= EXERCISE GOAL =
Every line of the listing must be reproduced as it stands. Leave the images behind.
----- DATASET EXCERPT
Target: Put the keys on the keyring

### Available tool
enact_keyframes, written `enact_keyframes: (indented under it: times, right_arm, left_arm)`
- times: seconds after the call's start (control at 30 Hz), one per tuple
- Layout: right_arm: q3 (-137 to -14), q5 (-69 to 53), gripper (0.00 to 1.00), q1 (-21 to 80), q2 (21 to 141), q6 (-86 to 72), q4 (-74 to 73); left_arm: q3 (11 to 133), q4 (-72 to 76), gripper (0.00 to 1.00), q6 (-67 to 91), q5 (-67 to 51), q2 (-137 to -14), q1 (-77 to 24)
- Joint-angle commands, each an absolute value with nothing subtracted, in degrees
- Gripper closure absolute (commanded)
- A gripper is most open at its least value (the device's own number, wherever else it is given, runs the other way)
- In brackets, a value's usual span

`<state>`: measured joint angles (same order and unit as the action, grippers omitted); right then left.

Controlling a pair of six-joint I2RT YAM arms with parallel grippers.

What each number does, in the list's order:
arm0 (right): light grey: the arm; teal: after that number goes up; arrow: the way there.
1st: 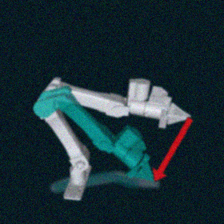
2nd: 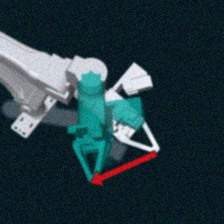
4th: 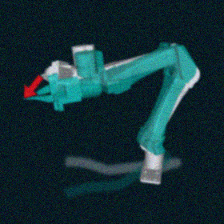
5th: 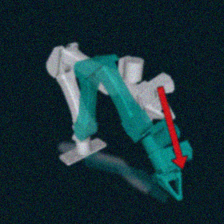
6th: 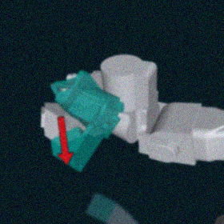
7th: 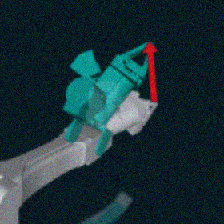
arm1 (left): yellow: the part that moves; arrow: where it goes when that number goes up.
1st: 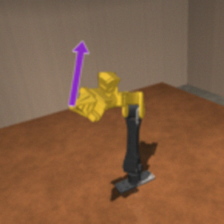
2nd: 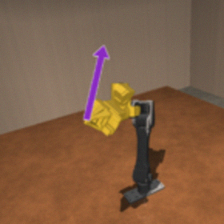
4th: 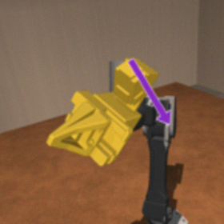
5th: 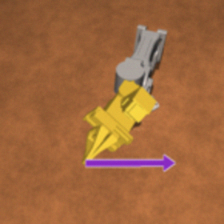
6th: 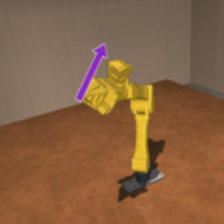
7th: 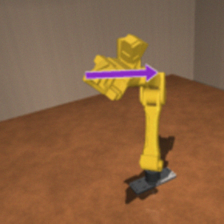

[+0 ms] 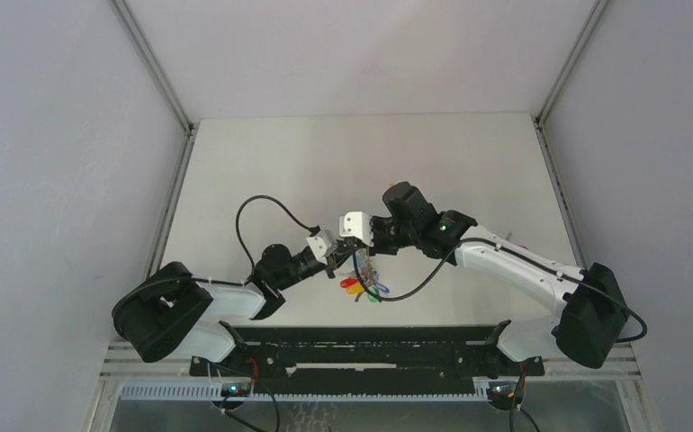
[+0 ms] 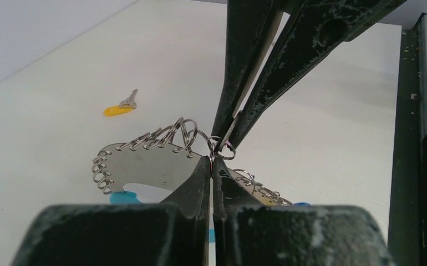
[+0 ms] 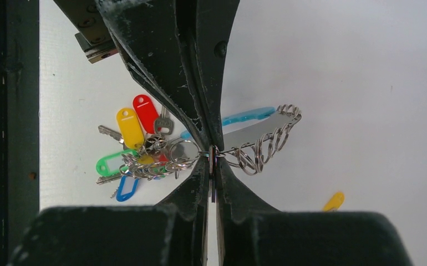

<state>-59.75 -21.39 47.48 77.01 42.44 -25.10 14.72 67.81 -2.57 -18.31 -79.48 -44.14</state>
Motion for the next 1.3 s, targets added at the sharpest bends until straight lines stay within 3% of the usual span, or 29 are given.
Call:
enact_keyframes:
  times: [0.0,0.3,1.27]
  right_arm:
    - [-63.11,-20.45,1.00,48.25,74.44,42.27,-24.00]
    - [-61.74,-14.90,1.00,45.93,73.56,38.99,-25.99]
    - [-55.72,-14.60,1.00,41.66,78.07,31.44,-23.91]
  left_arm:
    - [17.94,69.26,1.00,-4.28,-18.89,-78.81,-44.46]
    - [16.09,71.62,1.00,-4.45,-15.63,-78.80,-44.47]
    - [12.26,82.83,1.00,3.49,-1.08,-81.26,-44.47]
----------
= TASK RESPONSE =
Target: Put the keys on the keyring

### Available tool
enact_keyframes, written `enact_keyframes: (indented under it: times, right_arm, left_arm)`
- times: seconds after the call's start (control at 30 Hz), one per tuple
- Layout: right_arm: q3 (-137 to -14), q5 (-69 to 53), gripper (0.00 to 1.00), q1 (-21 to 80), q2 (21 to 141), q6 (-86 to 72), q4 (-74 to 73); left_arm: q3 (11 to 133), q4 (-72 to 76), gripper (0.00 to 1.00), q6 (-67 to 91), q5 (-67 to 51), q2 (-137 to -14), q1 (-77 to 24)
- Joint-angle commands, each an absolute value with nothing subtracted, in degrees
- Gripper closure absolute (commanded)
- A gripper is most open at its least value (the device's own number, wherever else it is given, runs the other way)
- In brackets, a value's usual span

`<state>`: measured joint angles (same order and unit as the action, grippers omitted); right then left.

Controlling a pair of six-joint I2RT YAM arms with parallel grippers.

What each number does, in the list's order:
arm0 (right): light grey: the arm; teal: after that number goes up; arrow: the way there.
1st: 
2nd: 
4th: 
5th: 
6th: 
7th: 
arm1 (left): yellow: the part that moves; arrow: where it goes when that number goes up.
1st: 
2nd: 
4th: 
5th: 
6th: 
7th: 

[+0 ms] 
[+0 ms] 
[+0 ms] 

<state>-59.75 -21.39 47.48 77.01 42.44 -25.10 14.72 67.81 -2.57 -18.31 -79.48 -44.14</state>
Motion for the next 1.3 s, targets added at the sharpest bends until straight lines stay within 3% of the usual span, or 29 are given.
Call:
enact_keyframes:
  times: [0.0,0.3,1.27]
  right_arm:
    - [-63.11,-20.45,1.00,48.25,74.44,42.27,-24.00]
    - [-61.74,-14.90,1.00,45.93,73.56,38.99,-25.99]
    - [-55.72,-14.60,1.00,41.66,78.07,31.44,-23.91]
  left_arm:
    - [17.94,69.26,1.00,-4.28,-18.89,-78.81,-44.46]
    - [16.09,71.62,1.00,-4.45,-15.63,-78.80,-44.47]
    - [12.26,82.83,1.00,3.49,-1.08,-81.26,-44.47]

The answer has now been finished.